ABOUT THIS EXERCISE
Give back the material word for word, every line included.

DATA SECTION
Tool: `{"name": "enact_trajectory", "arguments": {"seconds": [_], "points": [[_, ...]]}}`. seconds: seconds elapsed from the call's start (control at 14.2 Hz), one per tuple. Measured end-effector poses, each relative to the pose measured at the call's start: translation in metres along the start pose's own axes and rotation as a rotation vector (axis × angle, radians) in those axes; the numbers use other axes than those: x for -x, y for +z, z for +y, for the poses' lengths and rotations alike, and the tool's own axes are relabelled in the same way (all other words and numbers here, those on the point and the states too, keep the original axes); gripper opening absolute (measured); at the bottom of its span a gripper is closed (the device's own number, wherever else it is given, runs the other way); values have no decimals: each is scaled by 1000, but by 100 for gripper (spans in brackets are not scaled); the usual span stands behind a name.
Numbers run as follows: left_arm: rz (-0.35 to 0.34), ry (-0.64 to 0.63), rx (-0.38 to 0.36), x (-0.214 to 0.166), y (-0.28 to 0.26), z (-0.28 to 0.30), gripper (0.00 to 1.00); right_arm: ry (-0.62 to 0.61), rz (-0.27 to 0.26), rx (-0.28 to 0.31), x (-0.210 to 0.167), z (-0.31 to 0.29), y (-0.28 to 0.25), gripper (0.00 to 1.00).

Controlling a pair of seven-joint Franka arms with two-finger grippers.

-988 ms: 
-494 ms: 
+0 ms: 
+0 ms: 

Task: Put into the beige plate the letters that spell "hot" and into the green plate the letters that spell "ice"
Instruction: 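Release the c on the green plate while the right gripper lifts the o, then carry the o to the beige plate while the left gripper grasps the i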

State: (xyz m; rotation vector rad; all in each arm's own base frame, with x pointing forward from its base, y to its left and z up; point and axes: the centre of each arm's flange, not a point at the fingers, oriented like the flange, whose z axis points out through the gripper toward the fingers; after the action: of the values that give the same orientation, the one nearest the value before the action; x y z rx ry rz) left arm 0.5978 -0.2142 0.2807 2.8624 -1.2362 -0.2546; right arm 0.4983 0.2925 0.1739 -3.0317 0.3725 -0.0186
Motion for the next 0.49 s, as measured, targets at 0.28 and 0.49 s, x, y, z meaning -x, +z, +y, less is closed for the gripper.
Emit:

TASK RESULT
Tool: `{"name": "enact_trajectory", "arguments": {"seconds": [_], "points": [[_, ...]]}}`. seconds: seconds elapsed from the call's start (control at 14.2 Hz), one per tuple. Measured end-effector poses, each relative to the pose measured at the call's start: translation in metres along the start pose's own axes and rotation as a rotation vector (axis × angle, radians) in those axes; the numbers use other axes than those: x for -x, y for +z, z for +y, for the poses' lengths and rotations alike, and the tool's own axes are relabelled in the same way (all other words and numbers here, those on the point and the states too, keep the original axes); gripper opening absolute (measured); at the bottom of its span a gripper is closed (the device's own number, wherever else it is given, runs the other way); values have no decimals: each is scaled by 1000, but by 100 for gripper (spans in brackets are not scaled); the usual span stands behind a name.
Numbers run as follows: left_arm: rz (-0.35 to 0.34), ry (-0.64 to 0.63), rx (-0.38 to 0.36), x (-0.214 to 0.166), y (-0.28 to 0.26), z (-0.28 to 0.30), gripper (0.00 to 1.00); right_arm: ry (-0.62 to 0.61), rz (-0.27 to 0.26), rx (-0.28 to 0.31), x (-0.210 to 0.167), z (-0.31 to 0.29), y (-0.28 to 0.25), gripper (0.00 to 1.00).

Controlling a pair of seven-joint Franka arms with two-finger grippers.

-988 ms: 
-494 ms: 
+0 ms: 
+0 ms: 

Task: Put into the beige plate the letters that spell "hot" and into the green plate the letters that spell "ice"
Instruction: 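Release the c on the green plate while the right gripper lifts the o, then carry the o to the beige plate while the left gripper grasps the i
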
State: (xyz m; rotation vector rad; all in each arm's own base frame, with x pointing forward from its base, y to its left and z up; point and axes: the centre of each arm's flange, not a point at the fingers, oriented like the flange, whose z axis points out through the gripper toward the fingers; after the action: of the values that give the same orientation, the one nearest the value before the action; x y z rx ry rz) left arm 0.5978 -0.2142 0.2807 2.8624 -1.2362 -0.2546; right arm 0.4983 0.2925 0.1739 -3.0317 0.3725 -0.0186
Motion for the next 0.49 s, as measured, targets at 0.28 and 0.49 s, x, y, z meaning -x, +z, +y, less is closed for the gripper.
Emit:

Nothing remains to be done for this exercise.